» What you will do
Exact copy, no pictures: every line from the one that contains "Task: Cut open" through the end of the data below, and nothing else.

» Input data
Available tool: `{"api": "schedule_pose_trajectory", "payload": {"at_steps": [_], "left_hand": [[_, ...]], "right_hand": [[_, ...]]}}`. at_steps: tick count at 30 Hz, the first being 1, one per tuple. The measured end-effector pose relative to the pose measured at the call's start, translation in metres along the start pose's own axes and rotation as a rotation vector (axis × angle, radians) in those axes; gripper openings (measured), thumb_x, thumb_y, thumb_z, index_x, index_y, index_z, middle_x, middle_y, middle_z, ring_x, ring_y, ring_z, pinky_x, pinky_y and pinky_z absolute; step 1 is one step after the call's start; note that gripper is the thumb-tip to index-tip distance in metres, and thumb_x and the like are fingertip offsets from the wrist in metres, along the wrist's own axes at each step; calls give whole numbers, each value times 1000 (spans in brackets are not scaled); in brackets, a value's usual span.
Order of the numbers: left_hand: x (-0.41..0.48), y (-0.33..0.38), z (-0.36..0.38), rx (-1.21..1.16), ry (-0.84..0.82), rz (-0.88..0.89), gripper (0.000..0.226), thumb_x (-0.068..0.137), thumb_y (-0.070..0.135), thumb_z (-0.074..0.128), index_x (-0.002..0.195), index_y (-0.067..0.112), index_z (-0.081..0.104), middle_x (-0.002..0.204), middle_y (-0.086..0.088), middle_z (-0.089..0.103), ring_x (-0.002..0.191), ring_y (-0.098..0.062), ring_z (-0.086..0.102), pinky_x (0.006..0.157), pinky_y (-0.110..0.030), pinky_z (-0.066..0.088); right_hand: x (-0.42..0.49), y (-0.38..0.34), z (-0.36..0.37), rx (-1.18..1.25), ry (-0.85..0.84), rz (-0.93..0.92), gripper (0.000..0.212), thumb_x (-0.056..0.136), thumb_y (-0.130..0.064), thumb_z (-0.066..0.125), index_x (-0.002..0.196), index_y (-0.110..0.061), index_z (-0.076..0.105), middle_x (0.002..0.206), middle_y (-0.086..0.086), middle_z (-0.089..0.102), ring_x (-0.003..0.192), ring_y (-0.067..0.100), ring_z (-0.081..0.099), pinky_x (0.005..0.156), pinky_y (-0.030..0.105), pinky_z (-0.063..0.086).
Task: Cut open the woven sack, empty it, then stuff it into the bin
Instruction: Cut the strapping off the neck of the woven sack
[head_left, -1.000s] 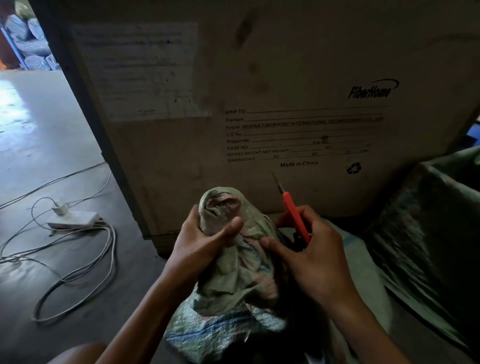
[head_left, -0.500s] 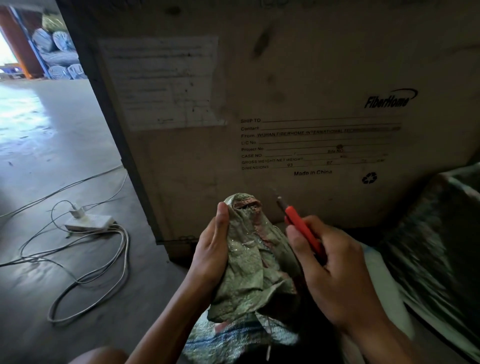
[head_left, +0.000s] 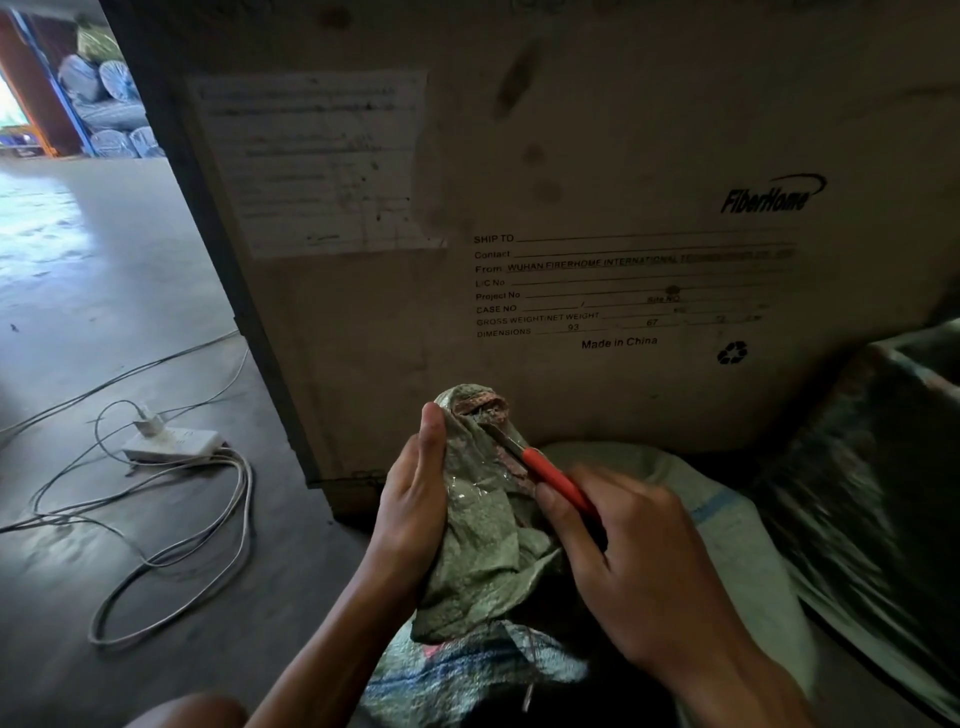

» Response to the task
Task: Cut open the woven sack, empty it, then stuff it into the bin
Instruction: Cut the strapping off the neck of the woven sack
[head_left, -1.000s] 
[head_left, -0.500s] 
[head_left, +0.000s] 

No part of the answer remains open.